§ **The problem**
From the listing below, copy only the lines running from the line that contains "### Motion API" to the line that contains "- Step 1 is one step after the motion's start", both included.

§ **Data under study**

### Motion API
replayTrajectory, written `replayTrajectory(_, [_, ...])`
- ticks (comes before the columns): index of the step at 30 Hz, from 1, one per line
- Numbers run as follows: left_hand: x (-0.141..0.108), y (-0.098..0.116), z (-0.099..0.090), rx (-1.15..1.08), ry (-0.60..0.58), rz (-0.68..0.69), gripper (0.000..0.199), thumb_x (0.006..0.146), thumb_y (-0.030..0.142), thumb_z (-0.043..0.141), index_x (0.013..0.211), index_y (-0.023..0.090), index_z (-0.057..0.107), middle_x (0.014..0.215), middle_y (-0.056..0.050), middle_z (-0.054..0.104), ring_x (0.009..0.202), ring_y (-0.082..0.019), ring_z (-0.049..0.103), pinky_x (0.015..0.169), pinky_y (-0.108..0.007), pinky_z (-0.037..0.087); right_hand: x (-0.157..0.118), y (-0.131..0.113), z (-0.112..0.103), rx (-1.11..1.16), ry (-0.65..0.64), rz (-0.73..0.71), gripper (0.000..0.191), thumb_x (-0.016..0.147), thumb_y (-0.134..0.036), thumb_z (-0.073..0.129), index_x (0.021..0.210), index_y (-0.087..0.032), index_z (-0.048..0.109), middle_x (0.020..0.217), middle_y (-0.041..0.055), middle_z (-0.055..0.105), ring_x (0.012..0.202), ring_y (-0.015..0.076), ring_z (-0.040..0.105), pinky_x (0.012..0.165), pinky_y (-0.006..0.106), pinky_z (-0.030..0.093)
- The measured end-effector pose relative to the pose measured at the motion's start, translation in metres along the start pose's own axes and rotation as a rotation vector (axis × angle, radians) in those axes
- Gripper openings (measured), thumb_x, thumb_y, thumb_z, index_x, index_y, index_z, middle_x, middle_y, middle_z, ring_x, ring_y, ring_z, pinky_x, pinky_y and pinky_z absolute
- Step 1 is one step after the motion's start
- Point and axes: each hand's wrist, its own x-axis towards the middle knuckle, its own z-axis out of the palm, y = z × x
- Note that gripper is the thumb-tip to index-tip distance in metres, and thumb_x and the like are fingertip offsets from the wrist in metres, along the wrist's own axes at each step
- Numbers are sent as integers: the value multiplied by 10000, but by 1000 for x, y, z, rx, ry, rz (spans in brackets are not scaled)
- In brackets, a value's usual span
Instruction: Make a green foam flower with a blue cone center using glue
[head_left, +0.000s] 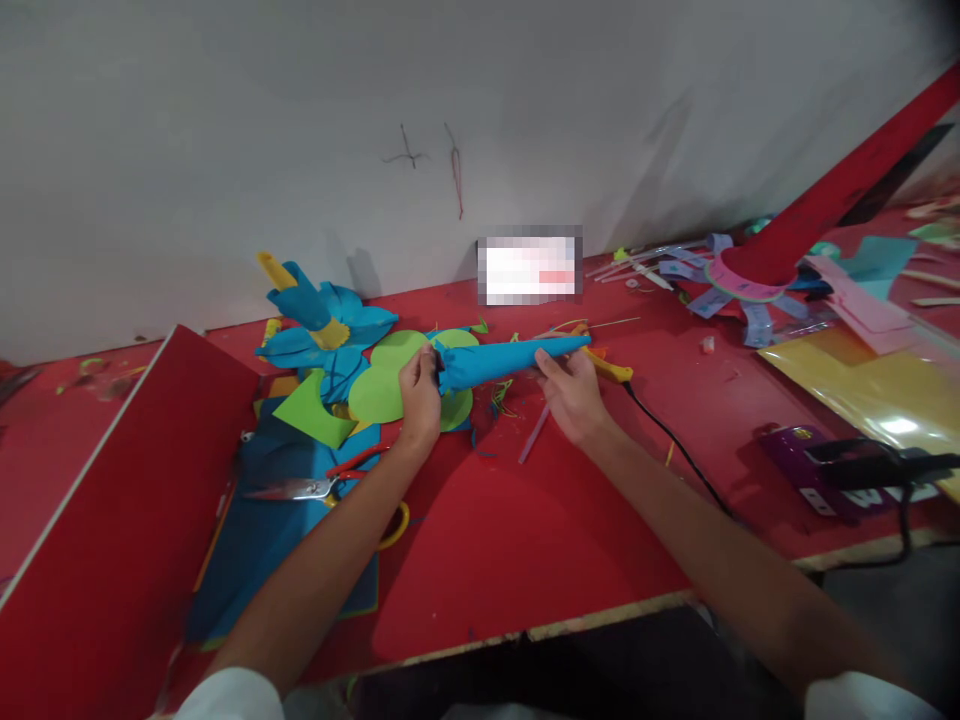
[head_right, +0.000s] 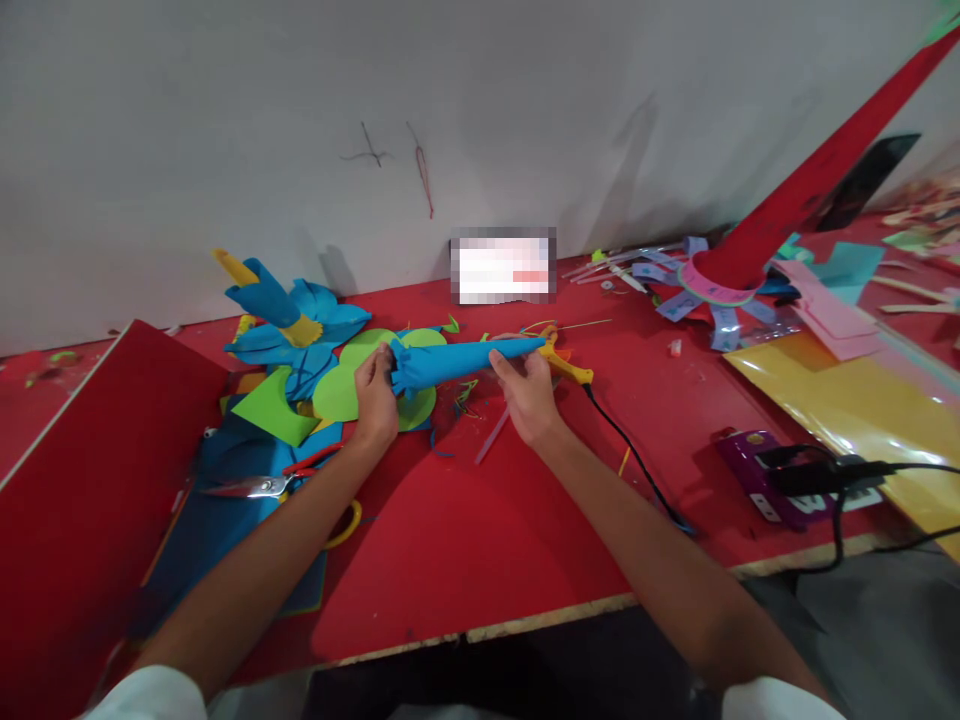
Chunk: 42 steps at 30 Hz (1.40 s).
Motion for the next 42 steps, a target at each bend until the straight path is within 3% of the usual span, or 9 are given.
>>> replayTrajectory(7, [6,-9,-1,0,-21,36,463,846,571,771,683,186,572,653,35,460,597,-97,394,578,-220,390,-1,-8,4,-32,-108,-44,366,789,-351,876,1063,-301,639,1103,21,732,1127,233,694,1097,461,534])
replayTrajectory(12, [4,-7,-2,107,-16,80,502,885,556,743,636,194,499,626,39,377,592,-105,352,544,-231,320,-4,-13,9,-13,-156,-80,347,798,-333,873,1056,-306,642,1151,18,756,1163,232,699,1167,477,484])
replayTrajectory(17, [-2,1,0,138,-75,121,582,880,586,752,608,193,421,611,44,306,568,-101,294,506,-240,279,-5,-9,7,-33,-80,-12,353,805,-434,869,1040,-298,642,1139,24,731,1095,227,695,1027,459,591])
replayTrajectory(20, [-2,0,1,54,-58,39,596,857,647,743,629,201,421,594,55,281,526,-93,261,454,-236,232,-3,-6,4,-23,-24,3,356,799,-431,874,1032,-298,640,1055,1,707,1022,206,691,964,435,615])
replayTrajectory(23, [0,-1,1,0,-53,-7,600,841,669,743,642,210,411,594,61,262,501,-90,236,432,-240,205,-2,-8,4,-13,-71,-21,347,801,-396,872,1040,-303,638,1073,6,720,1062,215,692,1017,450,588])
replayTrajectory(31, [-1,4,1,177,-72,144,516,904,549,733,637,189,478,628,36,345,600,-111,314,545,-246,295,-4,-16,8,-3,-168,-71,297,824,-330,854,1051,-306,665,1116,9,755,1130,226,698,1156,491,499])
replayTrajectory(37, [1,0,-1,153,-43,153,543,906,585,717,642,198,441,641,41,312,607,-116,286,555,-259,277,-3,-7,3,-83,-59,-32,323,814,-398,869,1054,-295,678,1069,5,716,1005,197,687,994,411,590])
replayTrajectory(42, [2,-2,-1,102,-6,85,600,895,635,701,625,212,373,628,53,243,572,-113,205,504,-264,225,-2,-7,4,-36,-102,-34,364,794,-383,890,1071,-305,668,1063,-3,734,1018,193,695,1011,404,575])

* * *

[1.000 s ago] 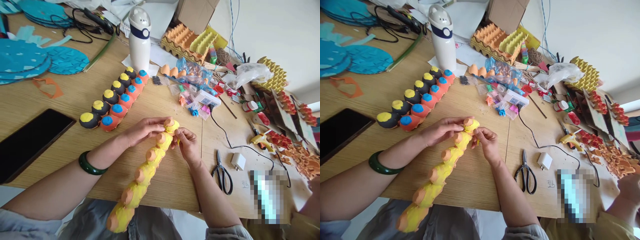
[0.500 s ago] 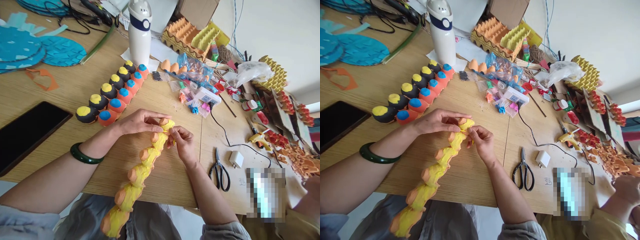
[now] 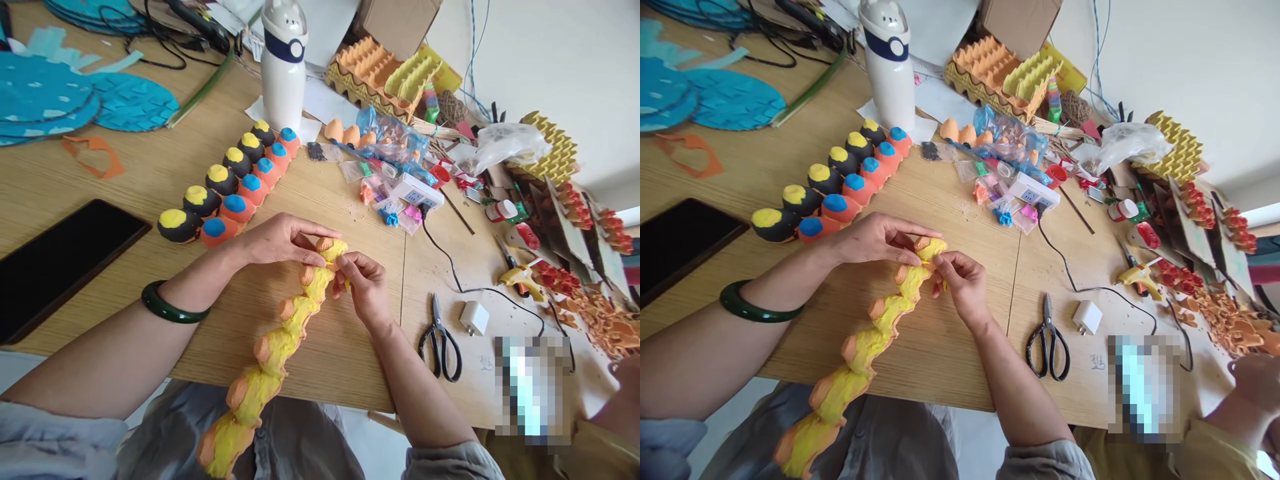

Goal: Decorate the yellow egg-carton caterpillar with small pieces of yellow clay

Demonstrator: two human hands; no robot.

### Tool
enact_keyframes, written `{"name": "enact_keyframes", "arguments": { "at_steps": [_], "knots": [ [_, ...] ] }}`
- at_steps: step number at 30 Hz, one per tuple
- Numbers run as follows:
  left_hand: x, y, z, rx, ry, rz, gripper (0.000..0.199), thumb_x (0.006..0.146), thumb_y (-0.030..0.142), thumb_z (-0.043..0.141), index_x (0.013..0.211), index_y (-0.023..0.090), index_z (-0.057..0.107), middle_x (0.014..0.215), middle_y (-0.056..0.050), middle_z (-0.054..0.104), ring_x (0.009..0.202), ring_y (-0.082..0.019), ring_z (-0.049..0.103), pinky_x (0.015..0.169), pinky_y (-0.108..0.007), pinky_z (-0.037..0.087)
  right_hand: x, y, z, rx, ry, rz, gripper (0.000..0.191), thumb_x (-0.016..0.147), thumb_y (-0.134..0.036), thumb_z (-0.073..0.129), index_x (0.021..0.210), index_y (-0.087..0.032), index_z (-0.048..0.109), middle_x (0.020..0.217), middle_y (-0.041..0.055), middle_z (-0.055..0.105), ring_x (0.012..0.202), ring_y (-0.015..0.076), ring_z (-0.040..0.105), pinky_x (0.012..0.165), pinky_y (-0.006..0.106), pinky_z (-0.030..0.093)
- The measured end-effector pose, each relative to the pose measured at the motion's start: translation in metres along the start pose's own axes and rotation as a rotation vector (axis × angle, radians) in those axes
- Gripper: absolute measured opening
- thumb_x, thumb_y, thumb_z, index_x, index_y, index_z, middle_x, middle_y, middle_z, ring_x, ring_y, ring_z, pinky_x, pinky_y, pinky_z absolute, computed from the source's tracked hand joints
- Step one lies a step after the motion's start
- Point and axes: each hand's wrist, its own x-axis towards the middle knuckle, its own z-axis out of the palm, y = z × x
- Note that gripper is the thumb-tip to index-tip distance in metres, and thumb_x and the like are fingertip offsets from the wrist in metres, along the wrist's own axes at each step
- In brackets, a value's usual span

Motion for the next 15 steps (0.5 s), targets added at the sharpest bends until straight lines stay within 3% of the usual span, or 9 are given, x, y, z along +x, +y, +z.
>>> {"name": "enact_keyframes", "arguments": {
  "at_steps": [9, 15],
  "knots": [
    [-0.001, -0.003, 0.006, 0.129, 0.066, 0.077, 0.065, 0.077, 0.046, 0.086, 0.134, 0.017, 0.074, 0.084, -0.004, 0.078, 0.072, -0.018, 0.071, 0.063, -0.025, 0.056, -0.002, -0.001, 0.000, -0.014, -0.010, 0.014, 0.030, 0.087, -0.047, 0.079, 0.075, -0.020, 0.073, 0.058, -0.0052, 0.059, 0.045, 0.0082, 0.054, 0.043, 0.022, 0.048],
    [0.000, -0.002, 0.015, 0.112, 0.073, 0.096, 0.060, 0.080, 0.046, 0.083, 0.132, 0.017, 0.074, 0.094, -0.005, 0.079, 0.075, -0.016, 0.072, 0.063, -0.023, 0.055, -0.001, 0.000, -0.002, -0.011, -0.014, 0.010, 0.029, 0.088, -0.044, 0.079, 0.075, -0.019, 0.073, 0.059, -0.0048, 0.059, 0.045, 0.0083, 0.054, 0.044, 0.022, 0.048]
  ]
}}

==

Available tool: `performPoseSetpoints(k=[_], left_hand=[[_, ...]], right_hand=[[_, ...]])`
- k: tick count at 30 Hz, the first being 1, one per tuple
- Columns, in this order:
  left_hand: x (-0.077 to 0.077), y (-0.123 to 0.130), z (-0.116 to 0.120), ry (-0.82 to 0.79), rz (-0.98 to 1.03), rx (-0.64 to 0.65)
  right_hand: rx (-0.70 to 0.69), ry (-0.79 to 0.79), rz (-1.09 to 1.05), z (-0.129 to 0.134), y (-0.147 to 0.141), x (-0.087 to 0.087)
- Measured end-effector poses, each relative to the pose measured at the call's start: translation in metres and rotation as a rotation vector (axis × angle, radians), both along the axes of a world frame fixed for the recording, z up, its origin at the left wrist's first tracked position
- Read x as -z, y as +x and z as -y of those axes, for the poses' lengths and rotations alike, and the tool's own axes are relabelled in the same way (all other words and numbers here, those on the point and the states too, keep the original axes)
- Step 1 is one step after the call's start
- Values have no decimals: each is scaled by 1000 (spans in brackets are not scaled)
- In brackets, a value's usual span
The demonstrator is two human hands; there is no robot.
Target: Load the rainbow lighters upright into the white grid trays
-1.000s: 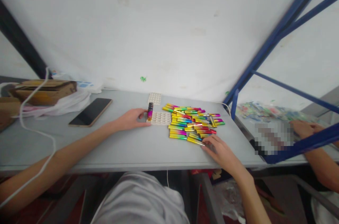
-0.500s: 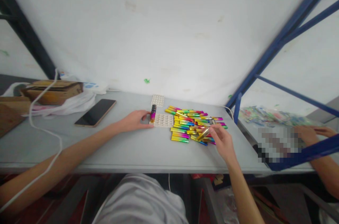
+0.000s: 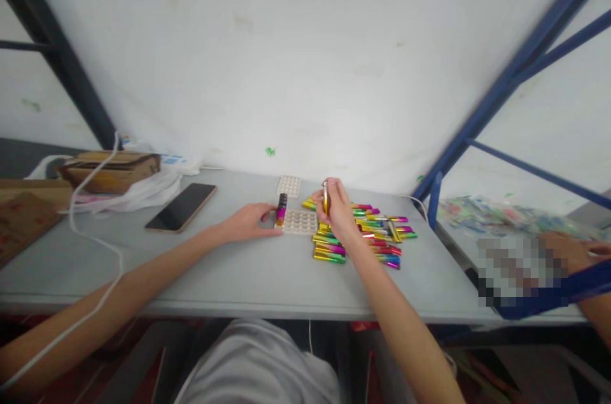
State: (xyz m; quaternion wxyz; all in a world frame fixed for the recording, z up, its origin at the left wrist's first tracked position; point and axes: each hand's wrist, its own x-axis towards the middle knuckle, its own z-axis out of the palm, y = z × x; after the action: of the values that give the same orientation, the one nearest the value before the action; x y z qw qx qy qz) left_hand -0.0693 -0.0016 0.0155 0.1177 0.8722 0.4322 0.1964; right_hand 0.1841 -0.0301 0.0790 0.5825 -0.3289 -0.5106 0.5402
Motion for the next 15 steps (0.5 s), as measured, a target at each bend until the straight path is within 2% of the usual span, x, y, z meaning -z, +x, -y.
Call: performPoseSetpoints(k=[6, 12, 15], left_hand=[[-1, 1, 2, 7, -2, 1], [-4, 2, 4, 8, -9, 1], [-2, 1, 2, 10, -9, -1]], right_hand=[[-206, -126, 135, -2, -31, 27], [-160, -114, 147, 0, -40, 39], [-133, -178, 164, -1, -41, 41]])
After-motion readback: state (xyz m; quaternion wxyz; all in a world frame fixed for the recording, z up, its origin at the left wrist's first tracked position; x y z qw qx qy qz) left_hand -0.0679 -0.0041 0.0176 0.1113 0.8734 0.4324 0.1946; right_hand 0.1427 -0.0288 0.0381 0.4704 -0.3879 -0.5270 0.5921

§ **Reply**
### Motion API
replayTrajectory, written `replayTrajectory(_, [_, ...])`
- ticks (comes before the columns): index of the step at 30 Hz, from 1, one per line
- Numbers run as follows: left_hand: x (-0.141..0.108), y (-0.098..0.116), z (-0.099..0.090), rx (-1.15..1.08), ry (-0.60..0.58), rz (-0.68..0.69), gripper (0.000..0.199), thumb_x (0.006..0.146), thumb_y (-0.030..0.142), thumb_z (-0.043..0.141), index_x (0.013..0.211), index_y (-0.023..0.090), index_z (-0.057..0.107), middle_x (0.014..0.215), middle_y (-0.056..0.050), middle_z (-0.054..0.104), ring_x (0.009..0.202), ring_y (-0.082..0.019), ring_z (-0.049..0.103), pinky_x (0.015..0.169), pinky_y (-0.108..0.007), pinky_z (-0.037..0.087); right_hand: x (-0.157..0.118), y (-0.131..0.113), z (-0.112..0.103), rx (-1.11..1.16), ry (-0.65..0.64), rz (-0.73..0.71), gripper (0.000..0.191), thumb_x (-0.016..0.147), thumb_y (-0.134..0.036), thumb_z (-0.073..0.129), index_x (0.021..0.210), index_y (-0.087..0.032), index_z (-0.048..0.109), middle_x (0.020..0.217), middle_y (-0.041..0.055), middle_z (-0.055..0.105), ring_x (0.012..0.202), ring_y (-0.015..0.076), ring_z (-0.040..0.105), pinky_x (0.012..0.165), pinky_y (-0.006..0.106), pinky_z (-0.030..0.093)
- The measured end-effector pose relative to the pose measured at the motion's start, translation in metres along the start pose's own axes and rotation as a rotation vector (axis × angle, radians) in those axes
- Gripper openings (measured), thumb_x, thumb_y, thumb_z, index_x, index_y, index_z, middle_x, middle_y, middle_z, ring_x, ring_y, ring_z, pinky_x, pinky_y and pinky_z absolute
- Step 1 is one step after the motion's start

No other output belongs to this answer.